Section 3: Hazard Identification & Risk Assessment

  1. Hazard assessments reflect the actual tasks performed, not generic job titles.
    Yes Somewhat No
  2. Hazard assessments are reviewed when work processes, equipment, or staffing change.
    Yes Somewhat No
  3. Workers are involved in identifying hazards and reporting near misses.
    Yes Somewhat No
  4. High-risk tasks have documented controls that are actually used in practice.
    Yes Somewhat No

Why this matters:
Many SME incidents involve hazards that were “well known” but never formally assessed. Informal awareness does not satisfy regulatory expectations.

Section 4: Training & Competency Verification

  1. Workers receive task-specific training, not just general safety orientation.
    Yes Somewhat No
  2. Training completion is documented and easy to retrieve during an inspection.
    Yes Somewhat No
  3. Refresher training is scheduled based on risk, not convenience.
    Yes Somewhat No
  4. Supervisors verify that workers can safely perform tasks, rather than assuming competence after training.
    Yes Somewhat No

Why this matters:
In 2025–26, training records alone no longer demonstrate control. Inspectors increasingly test whether training translated into safe behaviours.

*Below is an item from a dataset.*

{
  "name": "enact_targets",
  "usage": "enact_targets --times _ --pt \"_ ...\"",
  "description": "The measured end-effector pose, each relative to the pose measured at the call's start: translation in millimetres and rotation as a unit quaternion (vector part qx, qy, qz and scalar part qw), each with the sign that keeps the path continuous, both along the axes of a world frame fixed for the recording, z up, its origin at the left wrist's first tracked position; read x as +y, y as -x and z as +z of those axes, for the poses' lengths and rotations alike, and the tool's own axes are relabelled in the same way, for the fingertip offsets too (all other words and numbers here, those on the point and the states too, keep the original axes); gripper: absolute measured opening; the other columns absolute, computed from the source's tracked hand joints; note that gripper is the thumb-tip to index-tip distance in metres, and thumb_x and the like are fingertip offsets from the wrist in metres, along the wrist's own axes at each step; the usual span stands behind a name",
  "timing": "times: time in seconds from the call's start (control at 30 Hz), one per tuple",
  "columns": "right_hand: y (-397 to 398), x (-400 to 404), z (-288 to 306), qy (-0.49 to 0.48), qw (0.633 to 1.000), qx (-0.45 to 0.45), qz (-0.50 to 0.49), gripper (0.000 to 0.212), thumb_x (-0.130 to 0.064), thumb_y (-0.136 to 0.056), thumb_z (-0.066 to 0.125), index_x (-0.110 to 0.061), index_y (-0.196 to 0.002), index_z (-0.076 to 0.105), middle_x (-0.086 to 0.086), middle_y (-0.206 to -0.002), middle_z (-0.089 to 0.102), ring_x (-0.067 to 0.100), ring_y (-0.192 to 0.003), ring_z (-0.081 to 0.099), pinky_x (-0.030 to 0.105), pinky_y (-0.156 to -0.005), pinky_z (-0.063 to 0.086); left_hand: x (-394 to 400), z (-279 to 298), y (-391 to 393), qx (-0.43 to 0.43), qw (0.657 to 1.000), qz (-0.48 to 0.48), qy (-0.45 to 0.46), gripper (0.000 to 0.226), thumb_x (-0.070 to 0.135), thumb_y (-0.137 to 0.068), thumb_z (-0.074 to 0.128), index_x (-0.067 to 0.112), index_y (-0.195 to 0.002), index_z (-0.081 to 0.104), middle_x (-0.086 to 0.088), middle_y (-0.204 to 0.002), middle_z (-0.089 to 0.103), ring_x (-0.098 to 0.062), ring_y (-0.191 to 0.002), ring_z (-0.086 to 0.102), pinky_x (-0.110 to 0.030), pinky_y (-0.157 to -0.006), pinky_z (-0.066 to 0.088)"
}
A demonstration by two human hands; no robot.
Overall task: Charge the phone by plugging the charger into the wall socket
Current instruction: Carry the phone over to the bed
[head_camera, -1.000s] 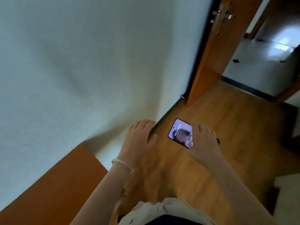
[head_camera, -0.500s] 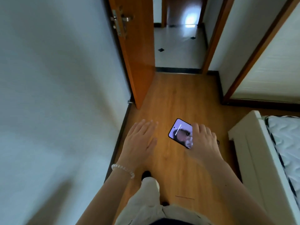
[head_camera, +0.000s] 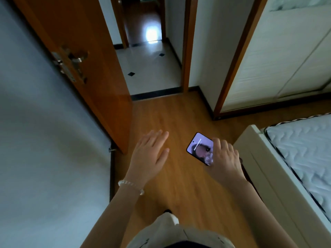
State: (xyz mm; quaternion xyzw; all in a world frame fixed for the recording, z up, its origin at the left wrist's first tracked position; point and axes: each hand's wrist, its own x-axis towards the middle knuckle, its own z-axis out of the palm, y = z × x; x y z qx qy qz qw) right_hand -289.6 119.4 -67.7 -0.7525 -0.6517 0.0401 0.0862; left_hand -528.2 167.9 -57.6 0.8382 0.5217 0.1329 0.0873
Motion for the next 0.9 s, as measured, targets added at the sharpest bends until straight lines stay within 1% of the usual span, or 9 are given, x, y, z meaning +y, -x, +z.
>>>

Section 5: Incident, Near-Miss & Complaint Response

  1. All incidents and near misses are documented, even when no injury occurs.
    Yes Somewhat No
  2. Root causes are identified, not just immediate causes.
    Yes Somewhat No
  3. Corrective actions are assigned, tracked, and closed with evidence.
    Yes Somewhat No
  4. Trends are reviewed periodically to identify recurring hazards.
    Yes Somewhat No

Why this matters:
Regulators use prior incidents and near misses to establish what the employer knew before a serious event. Missing records are interpreted as missing control.

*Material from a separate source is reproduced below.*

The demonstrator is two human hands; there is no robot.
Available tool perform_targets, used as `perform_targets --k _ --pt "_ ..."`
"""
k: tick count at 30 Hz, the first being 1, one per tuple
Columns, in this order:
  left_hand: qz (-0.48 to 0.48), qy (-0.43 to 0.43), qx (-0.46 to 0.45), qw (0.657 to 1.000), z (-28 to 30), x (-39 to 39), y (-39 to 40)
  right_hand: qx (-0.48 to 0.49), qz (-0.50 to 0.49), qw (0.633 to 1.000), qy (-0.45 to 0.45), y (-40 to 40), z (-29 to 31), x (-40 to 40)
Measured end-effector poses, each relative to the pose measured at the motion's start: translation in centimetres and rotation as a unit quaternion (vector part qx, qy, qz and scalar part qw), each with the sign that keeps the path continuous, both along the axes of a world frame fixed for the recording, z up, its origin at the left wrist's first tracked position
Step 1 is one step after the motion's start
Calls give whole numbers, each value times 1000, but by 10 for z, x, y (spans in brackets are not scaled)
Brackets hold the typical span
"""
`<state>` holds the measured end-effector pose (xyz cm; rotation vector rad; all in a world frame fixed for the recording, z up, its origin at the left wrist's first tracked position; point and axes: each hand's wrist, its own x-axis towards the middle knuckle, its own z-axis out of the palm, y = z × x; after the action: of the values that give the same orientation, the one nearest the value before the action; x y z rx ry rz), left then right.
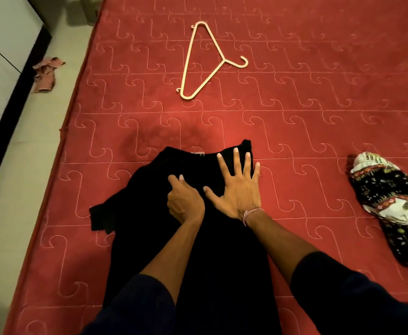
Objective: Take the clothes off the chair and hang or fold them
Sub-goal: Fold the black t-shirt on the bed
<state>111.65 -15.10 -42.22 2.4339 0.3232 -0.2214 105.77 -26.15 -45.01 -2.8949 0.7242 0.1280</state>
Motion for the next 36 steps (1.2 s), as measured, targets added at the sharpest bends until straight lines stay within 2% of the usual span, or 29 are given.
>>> perform_targets --k 4,6,8,11,12,14,15,16,17,19,20,22,26,29,32,34,36 --pt "-2 -14 -67 998 5 0 9 29 -6 1000 -8 0 7 2" --pt "-7 -22 -80 997 10 2 12 75 0 993 -92 6 17 -6" --pt "-32 -38 -102 994 16 5 11 199 -26 958 -204 18 34 -18" --pt "-111 -47 -148 982 29 9 -1 404 -127 868 -259 32 51 -27" --pt "-150 -38 -173 973 32 9 -9 472 -163 824 -268 32 54 -27" --pt "-219 17 -231 948 37 7 -26 607 -245 700 -286 24 60 -23" --pt "-243 44 -247 937 39 5 -33 641 -281 655 -284 18 61 -21" --pt "-261 47 -243 933 39 3 -38 646 -309 643 -271 9 59 -20" --pt "-277 28 -220 935 39 0 -41 622 -324 665 -255 1 57 -21" --pt "-315 -34 -142 938 33 -6 -39 539 -336 736 -233 -12 41 -24" --pt "-345 -59 -102 931 28 -10 -37 511 -339 756 -227 -17 34 -26" --pt "-420 -111 -25 901 16 -20 -29 466 -340 785 -224 -21 26 -29" --pt "-524 -182 101 826 -10 -33 -19 318 -298 869 -233 -25 28 -40" --pt "-546 -170 138 809 -23 -34 -14 221 -247 914 -234 -21 30 -43" --pt "-551 -169 142 805 -31 -34 -10 68 -176 969 -157 -14 20 -44" --pt "-557 -165 147 800 -35 -32 -8 -3 -118 986 -118 -12 8 -47" --pt "-568 -156 157 793 -37 -30 -6 -25 -107 988 -105 -12 0 -49"
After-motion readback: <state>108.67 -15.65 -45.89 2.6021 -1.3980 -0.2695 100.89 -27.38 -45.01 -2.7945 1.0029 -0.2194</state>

Section 6: Documentation & Inspection Readiness

  1. Health and safety documents can be produced quickly during an inspection.
    Yes Somewhat No
  2. Policies and procedures reflect current operations, not outdated practices.
    Yes Somewhat No
  3. Informal safety practices are supported by some form of documentation.
    Yes Somewhat No
  4. The organization knows who speaks to inspectors and how information is provided.
    Yes Somewhat No

Why this matters:
Documentation is no longer administrative. It is evidence. SMEs are often penalized not for unsafe work, but for the inability to prove control.

Scoring & Interpretation

  • 20–24 “Yes” responses
    Your system is largely defensible. Focus on consistency and refresh cycles.
  • 12–19 “Yes” responses
    You have partial controls, but enforcement exposure is present. Most SMEs fall here.
  • Below 12 “Yes” responses
    You are operating on assumptions. In the event of an incident, enforcement risk is high.

This score does not predict whether an incident will happen. It predicts how regulators will respond if one does.

Next Steps for OHS Insider Users

This assessment is designed to surface gaps, not solve them alone. Each “Somewhat” or “No” response should trigger:

  • A corrective action.
  • A supporting tool or template.
  • A training or documentation update.